- European cover art
- Developers: Bluepoint Games Japan Studio
- Publisher: Sony Computer Entertainment
- Platform: PlayStation 3
- Release: JP: September 22, 2011; NA: September 27, 2011; AU: September 29, 2011; EU: September 28, 2011;
- Genre: Action-adventure
- Modes: Single-player, multiplayer

= The Ico & Shadow of the Colossus Collection =

2011 video game compilation

The Ico & Shadow of the Colossus Collection (known in PAL regions as Ico & Shadow of the Colossus Classics HD) is a 2011 video game compilation that contains high-definition remasters of two PlayStation 2 games, Ico (2001) and Shadow of the Colossus (2005), for the PlayStation 3. Developed by Bluepoint Games, who assisted in the remastering alongside Japan Studio and its division Team Ico, the bundle provides support for high-definition monitors, higher frame rates, stereoscopic 3D, and additional features for the PlayStation Network. The two games, while fundamentally different in gameplay and story, are thematically connected, with Shadow of the Colossus considered a spiritual sequel to Ico. Both games were critically acclaimed on their original release, while the remastered collection itself was praised by reviewers.

==Games==

Within Ico, the player controls a boy named Ico, cursed by being born with horns on his head, and locked away in a remote empty castle by his village. Ico manages to free himself and comes across a young frail girl, Yorda, who is chased by shadowy creatures that try to drag her to a different realm. Ico helps Yorda escape, ultimately discovering that her mother is the Queen that resides in the castle and is trying to use Yorda to extend her own life.

Shadow of the Colossus is considered a spiritual sequel to Ico, and later stated by its creator, Fumito Ueda, to be a prequel set in the same world as Ico. The player controls a young man named Wander seeking to bring life back to the body of Mono, a woman that he cared for, by completing the task of killing sixteen monolithic beasts that wander the landscape. With his horse Agro, Wander locates each lair and destroys the beasts, slowly being overcome with dark energy, but fueled by the opportunity to reunite with Mono.

==Remastered features==
The core game and story for both Ico (2001) and Shadow of the Colossus (2005) remain unchanged with the remastered versions. For the remastering, both games have had a graphical overhaul to allow them to support modern high-definition displays up to 1080p. With the more powerful PlayStation 3, both games feature a fixed frame rate of 30 frames per second; the original PlayStation 2 version of Shadow of the Colossus was noted for pushing the limits of the older console and often suffered from framerate losses. Both games support stereoscopic 3D, taking advantage of the original design of the games with considerations towards depth-of-field viewing, as evidenced by the large landscapes. Both games in the collection support 7.1 surround sound.

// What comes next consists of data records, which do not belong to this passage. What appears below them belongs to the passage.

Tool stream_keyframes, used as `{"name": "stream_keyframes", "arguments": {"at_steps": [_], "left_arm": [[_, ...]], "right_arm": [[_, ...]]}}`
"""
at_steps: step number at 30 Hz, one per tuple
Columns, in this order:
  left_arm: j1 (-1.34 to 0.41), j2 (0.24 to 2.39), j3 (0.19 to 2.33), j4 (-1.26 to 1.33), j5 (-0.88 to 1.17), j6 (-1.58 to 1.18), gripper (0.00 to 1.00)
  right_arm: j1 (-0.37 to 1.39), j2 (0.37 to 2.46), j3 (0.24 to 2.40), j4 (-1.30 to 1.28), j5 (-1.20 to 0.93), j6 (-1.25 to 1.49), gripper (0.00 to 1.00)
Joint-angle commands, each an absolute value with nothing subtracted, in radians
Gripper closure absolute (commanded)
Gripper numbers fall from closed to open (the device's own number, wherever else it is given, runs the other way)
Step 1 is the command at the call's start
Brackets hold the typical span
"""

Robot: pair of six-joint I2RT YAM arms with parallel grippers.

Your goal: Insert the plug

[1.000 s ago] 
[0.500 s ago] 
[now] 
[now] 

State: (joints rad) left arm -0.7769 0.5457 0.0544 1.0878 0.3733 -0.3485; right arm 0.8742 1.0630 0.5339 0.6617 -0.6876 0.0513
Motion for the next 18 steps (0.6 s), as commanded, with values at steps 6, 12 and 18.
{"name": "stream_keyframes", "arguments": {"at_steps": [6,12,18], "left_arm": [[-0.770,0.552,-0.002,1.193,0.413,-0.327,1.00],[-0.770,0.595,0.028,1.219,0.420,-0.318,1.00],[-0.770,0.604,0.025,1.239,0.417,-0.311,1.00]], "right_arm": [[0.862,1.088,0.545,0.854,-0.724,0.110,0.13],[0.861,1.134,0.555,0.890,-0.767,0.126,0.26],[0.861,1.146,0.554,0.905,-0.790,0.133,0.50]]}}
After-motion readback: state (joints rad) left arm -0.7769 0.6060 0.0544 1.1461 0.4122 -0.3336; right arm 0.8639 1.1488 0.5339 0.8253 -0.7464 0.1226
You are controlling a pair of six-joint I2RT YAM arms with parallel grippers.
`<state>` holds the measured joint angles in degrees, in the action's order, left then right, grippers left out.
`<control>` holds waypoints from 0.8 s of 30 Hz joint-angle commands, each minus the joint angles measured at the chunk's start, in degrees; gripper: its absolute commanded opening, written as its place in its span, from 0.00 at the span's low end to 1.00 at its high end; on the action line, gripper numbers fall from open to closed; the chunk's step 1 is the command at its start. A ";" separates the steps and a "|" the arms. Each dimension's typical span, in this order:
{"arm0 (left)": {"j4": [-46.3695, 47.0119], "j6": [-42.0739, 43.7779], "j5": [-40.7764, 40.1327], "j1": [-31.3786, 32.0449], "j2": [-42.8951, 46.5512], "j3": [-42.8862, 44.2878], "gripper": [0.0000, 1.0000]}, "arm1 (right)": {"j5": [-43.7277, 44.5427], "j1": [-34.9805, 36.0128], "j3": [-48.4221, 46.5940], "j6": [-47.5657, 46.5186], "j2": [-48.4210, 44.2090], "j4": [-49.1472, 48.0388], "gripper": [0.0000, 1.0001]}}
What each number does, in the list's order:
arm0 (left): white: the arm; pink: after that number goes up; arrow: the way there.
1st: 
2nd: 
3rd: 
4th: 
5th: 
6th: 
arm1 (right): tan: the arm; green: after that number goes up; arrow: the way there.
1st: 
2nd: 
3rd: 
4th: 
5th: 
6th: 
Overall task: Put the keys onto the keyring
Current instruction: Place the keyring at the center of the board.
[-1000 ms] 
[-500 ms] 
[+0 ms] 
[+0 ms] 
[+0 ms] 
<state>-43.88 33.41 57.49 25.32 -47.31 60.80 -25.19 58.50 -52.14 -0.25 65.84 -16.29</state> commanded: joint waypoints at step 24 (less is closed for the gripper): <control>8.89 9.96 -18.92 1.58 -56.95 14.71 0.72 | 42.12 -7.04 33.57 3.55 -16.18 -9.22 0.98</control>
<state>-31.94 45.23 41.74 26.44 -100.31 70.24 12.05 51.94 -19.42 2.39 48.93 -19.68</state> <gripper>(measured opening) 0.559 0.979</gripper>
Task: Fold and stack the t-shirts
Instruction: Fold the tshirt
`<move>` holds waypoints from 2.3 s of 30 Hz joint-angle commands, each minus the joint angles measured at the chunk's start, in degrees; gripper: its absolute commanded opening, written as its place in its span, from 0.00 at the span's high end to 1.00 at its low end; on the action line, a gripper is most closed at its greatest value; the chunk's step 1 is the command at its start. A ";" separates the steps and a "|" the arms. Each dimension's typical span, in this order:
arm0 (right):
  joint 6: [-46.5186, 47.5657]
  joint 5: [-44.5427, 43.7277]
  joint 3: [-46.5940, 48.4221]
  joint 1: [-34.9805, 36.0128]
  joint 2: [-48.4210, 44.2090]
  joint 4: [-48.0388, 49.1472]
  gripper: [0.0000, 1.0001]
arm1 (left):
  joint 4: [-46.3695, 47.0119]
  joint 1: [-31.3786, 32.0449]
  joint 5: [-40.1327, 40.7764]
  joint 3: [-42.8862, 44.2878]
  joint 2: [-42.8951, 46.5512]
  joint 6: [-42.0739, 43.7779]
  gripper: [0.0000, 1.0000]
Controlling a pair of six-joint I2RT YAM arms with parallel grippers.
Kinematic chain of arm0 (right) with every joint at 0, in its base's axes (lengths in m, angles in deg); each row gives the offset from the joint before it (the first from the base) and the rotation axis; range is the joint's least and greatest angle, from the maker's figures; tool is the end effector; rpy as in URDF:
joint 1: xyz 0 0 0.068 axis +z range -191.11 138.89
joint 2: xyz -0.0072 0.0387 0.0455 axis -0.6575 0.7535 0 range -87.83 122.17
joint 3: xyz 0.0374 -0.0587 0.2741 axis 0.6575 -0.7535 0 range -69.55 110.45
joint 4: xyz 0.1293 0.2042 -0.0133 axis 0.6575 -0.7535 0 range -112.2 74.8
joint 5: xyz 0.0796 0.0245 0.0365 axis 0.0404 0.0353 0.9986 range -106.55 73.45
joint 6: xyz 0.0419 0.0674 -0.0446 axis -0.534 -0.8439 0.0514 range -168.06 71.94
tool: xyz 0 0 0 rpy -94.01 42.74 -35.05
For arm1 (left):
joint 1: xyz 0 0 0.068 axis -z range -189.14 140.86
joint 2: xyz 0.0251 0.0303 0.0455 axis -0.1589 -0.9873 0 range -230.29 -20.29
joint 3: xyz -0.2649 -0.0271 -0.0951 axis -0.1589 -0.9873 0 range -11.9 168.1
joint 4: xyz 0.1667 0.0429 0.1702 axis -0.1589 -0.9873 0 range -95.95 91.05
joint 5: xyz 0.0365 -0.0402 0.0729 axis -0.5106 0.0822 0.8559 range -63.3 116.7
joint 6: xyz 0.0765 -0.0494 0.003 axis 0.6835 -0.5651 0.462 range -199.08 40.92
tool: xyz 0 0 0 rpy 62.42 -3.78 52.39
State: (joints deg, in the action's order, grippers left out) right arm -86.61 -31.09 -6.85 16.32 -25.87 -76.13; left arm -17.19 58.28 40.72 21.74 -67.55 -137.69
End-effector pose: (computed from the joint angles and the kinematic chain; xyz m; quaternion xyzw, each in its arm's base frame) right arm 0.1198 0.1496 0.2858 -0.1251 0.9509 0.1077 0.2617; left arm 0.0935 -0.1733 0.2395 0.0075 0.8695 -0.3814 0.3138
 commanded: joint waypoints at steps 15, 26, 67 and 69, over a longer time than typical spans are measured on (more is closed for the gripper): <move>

Icos remastering is based on the European version, which features additional content that did not make it into the North America release of the original game, as well as some altered puzzles from these original releases. Specifically, upon completing the game, the player can restart to see the English translations of the mysterious language that Yorda, the player character's companion, uses, and a two-player mode with the second player in control of Yorda. Though there was consideration for inclusion of PlayStation Move motion control support, it was not released with it.

The collection includes bonus content, including two XMB Dynamic Themes and exclusive video content for Ico, Shadow of the Colossus, and Ueda's next game, The Last Guardian.

==Development==
Prior to the announcement of the Collection, two other remastered collections of PlayStation 2 games had been made for the PlayStation 3: the God of War collection, and the Sly Cooper collection. There had been strong interest by Fumito Ueda, the project lead for both Ico and Shadow of the Colossus, to prepare such a collection for the Team Ico games. Initially, Ueda was not "too excited" about porting the games, given that they were designed specifically for the PlayStation 2 hardware. Ueda also noted that such a conversion may be difficult due to the complexities Team Ico had to create to push the technical limits of the PlayStation 2, but felt that it was still possible. As the PlayStation 3 became more popular, and PlayStation 2 consoles became rare, Ueda reconsidered his position on giving players of other consoles the opportunity to play these games. Ueda noted that such a release would depend on Sony's executives.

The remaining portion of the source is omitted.